Practising what we preach

In some of my early gift booklets I explored the medium of poetry as a means of prayer; a way of approaching God in a way that captures the imagination and speaks as prose sometimes cannot quite do. The poems from those booklets, together with many others I’d written subsequently, were later collected in my book Poems to Help You Pray. Here’s one of them: a prayer of confession, acknowledging how often, and how easily, we fail to turn words into action, faith into practice.

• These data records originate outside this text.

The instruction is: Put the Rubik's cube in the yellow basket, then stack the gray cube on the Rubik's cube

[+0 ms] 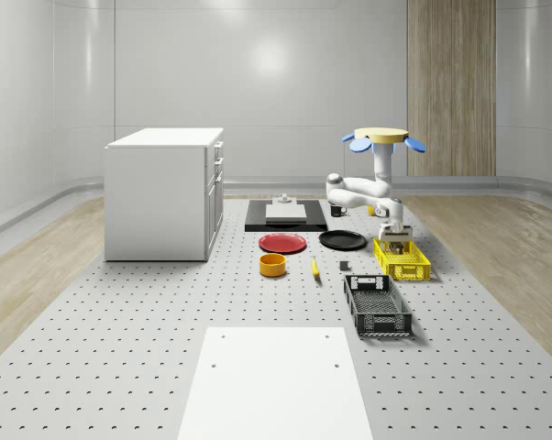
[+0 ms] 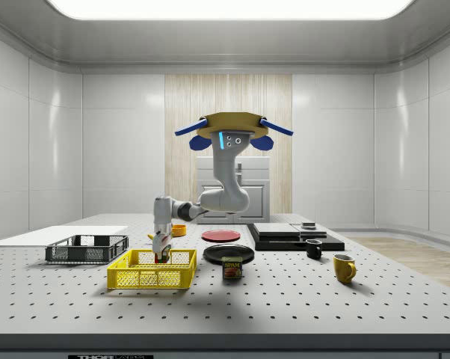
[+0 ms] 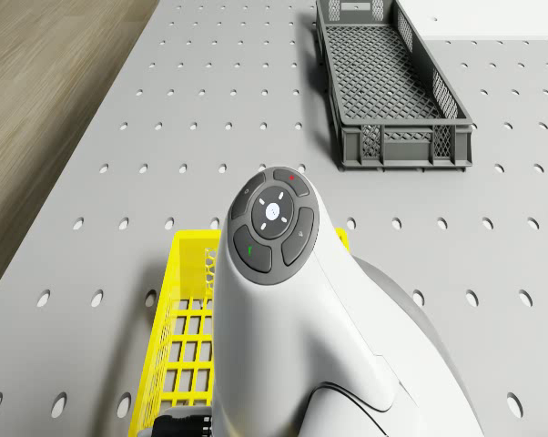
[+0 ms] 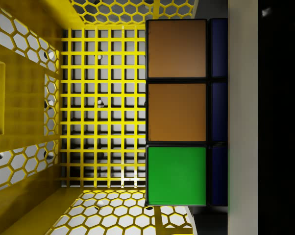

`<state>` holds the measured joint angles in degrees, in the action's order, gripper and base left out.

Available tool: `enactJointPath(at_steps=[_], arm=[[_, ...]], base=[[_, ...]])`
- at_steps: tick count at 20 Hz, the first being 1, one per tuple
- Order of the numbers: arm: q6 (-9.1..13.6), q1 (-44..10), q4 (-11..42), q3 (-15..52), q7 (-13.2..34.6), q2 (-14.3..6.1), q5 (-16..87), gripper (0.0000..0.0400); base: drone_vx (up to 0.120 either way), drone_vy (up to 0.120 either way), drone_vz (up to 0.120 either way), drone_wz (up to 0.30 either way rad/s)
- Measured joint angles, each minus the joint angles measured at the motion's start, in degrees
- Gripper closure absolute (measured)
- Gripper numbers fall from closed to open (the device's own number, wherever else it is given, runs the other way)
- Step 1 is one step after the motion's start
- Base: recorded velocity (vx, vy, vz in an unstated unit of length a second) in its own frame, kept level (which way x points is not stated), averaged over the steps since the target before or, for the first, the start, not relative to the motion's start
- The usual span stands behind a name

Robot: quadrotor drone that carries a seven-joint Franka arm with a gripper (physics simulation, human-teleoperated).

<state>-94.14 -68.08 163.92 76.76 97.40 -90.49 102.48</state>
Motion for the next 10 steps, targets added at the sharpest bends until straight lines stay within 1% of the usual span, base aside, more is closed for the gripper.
enactJointPath(at_steps=[5, 10], arm=[[-1.2, -0.6, -0.8, -3.7, 0.1, 0.0, 3.5, 0.0075], [-1.9, -1.1, -1.6, -6.2, 0.1, 0.3, 5.9, 0.0075]], base=[[0.000, 0.000, 0.000, 0.000], [0.000, 0.000, 0.000, 0.000]])
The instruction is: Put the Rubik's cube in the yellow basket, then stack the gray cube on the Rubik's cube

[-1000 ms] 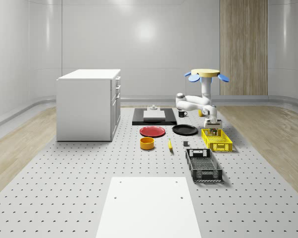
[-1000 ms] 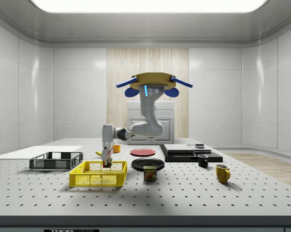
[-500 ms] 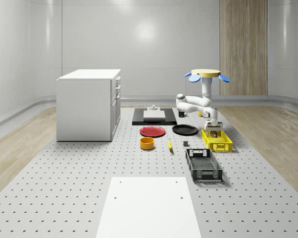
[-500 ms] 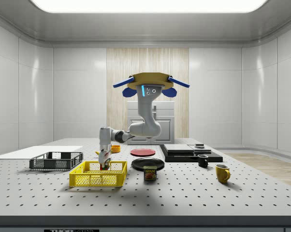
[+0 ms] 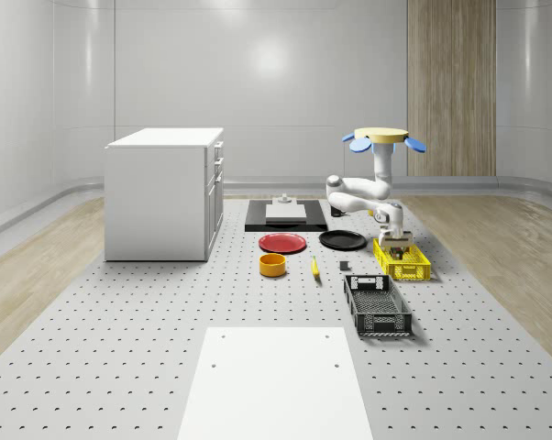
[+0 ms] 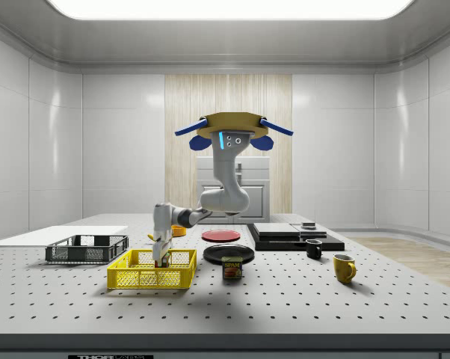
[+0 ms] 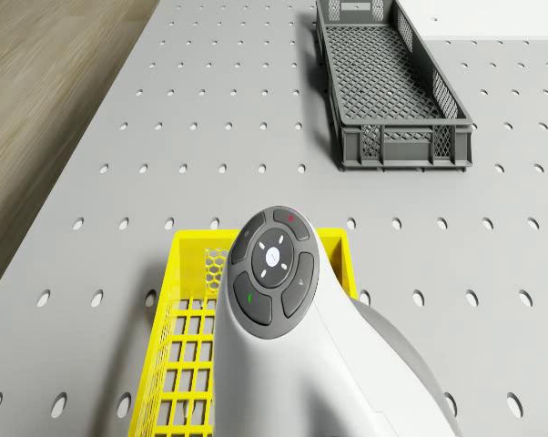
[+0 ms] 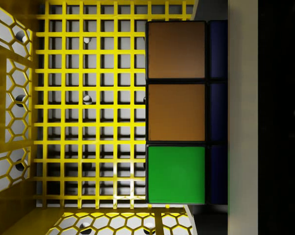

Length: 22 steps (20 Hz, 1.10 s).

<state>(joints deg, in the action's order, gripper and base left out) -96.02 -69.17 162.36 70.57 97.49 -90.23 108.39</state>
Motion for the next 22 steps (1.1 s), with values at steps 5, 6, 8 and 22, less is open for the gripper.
enactJointPath(at_steps=[5, 6, 8, 22], arm=[[-0.1, -0.1, -0.3, -1.1, 0.0, 0.3, 1.1, 0.0035], [-0.1, -0.1, -0.4, -1.2, -0.1, 0.4, 1.2, 0.0028], [0.2, 0.0, -0.2, -0.8, -0.1, 0.5, 0.9, 0.0017], [2.8, 1.3, 1.5, 5.3, -0.3, 0.9, -4.7, 0.0001]], base=[[0.000, 0.000, 0.000, 0.000], [0.000, 0.000, 0.000, 0.000], [0.000, 0.000, 0.000, 0.000], [0.000, -0.051, 0.086, 0.000]])
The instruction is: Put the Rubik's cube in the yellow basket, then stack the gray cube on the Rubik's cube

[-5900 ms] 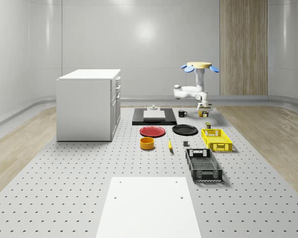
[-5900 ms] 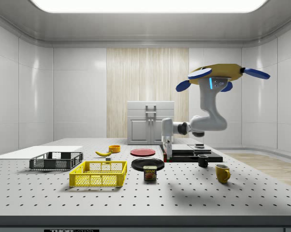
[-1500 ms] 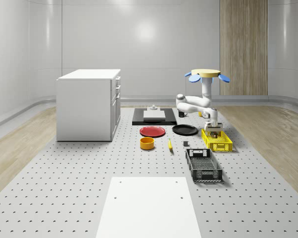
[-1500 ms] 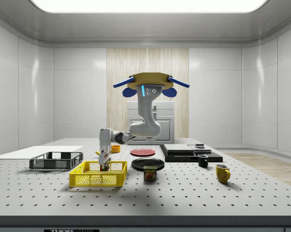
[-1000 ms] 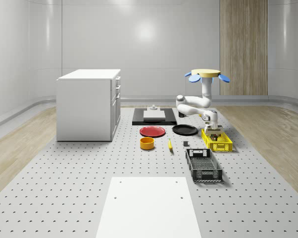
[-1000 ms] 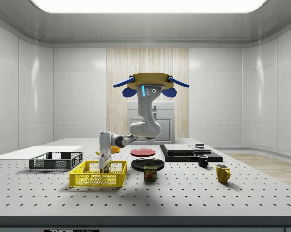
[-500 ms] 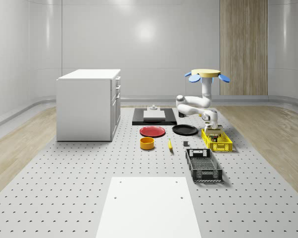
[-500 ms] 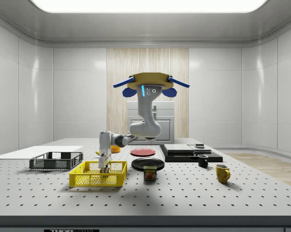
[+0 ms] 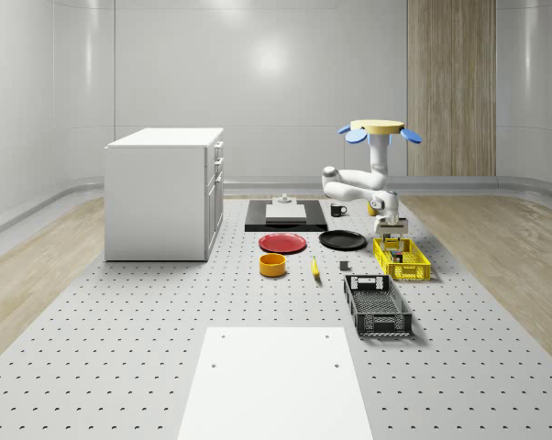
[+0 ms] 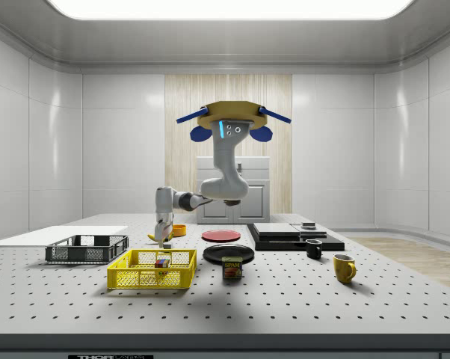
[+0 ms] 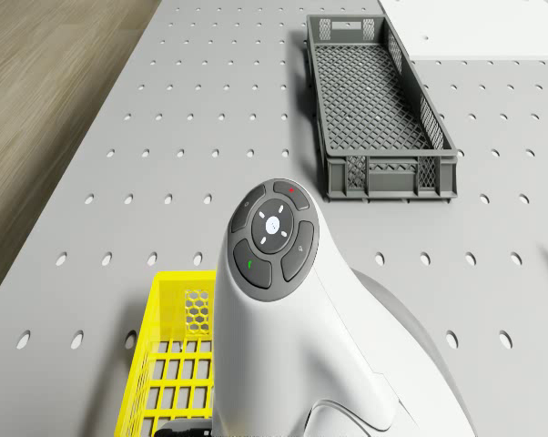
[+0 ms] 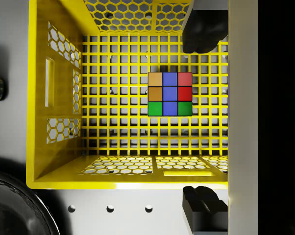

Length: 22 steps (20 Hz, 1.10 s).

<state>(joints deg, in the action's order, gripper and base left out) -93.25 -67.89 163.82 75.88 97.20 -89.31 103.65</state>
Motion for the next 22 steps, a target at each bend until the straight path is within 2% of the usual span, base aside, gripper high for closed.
enactJointPath(at_steps=[13, 20, 22], arm=[[0.1, 0.1, 0.1, 0.5, 0.0, 0.0, -0.5, 0.0000], [0.1, 0.1, 0.1, 0.5, 0.0, -0.1, -0.5, 0.0000], [0.1, 0.0, 0.1, 0.5, 0.0, -0.1, -0.5, 0.0000]], base=[[0.000, -0.120, 0.000, 0.000], [0.109, -0.120, 0.000, 0.000], [0.040, -0.120, 0.000, 0.000]])
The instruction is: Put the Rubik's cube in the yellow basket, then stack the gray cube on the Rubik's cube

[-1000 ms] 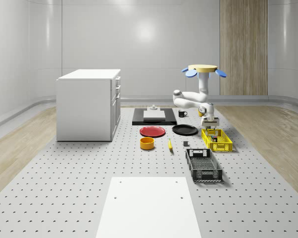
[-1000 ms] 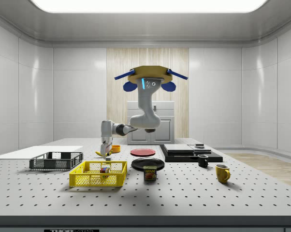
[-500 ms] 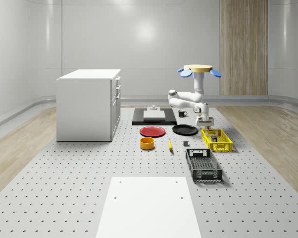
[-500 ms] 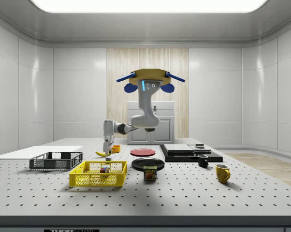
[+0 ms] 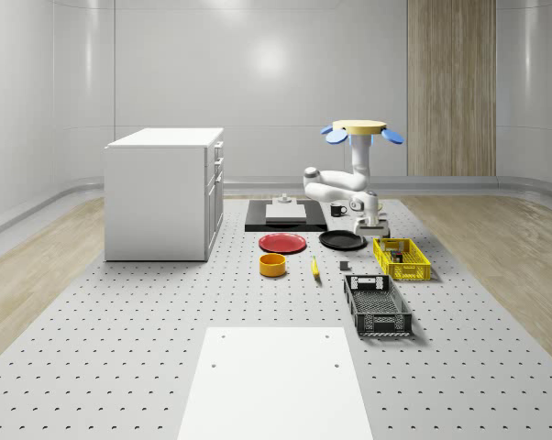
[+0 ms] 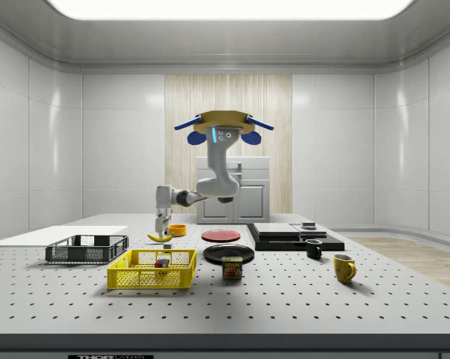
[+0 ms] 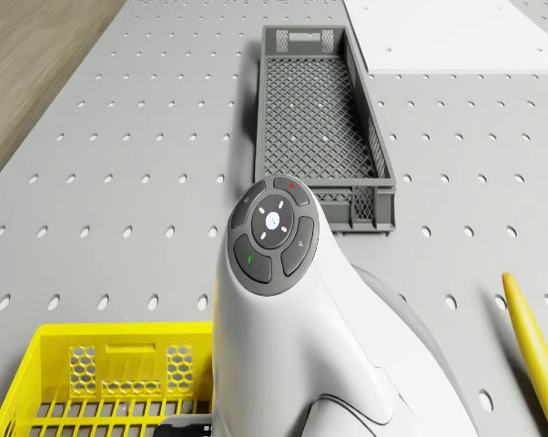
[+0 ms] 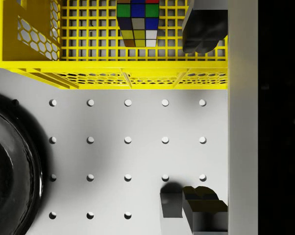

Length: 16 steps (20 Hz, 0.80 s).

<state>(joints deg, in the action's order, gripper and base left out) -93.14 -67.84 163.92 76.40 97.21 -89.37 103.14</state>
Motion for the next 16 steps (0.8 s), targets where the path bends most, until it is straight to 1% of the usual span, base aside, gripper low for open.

Acknowledging our failure to translate
faith into action

I tell you the truth, whenever you offered service to the least of individuals, you offered it also to me. Matthew 25:40

I’m not an angel, nowhere near,
I often go astray,
but though my faults are all too clear,
I try, Lord, to obey.
Avoid what’s evil, strive for good,
that’s been my daily aim –
to live the sort of life I should
in keeping with your name.
But now I see that this alone
can never fully do;
instead it’s how much love I’ve shown
that matters most to you –
if, when I saw a friend in need,
a person in despair,
I paid their plight sufficient heed,
enough to show I care.
My times of worship, hymns and prayers
each have their part to play,
but only if my life declares
the truth of what I say;
if what I am and what I do
stays faithful to your call,
in showing love not just to you
but equally to all.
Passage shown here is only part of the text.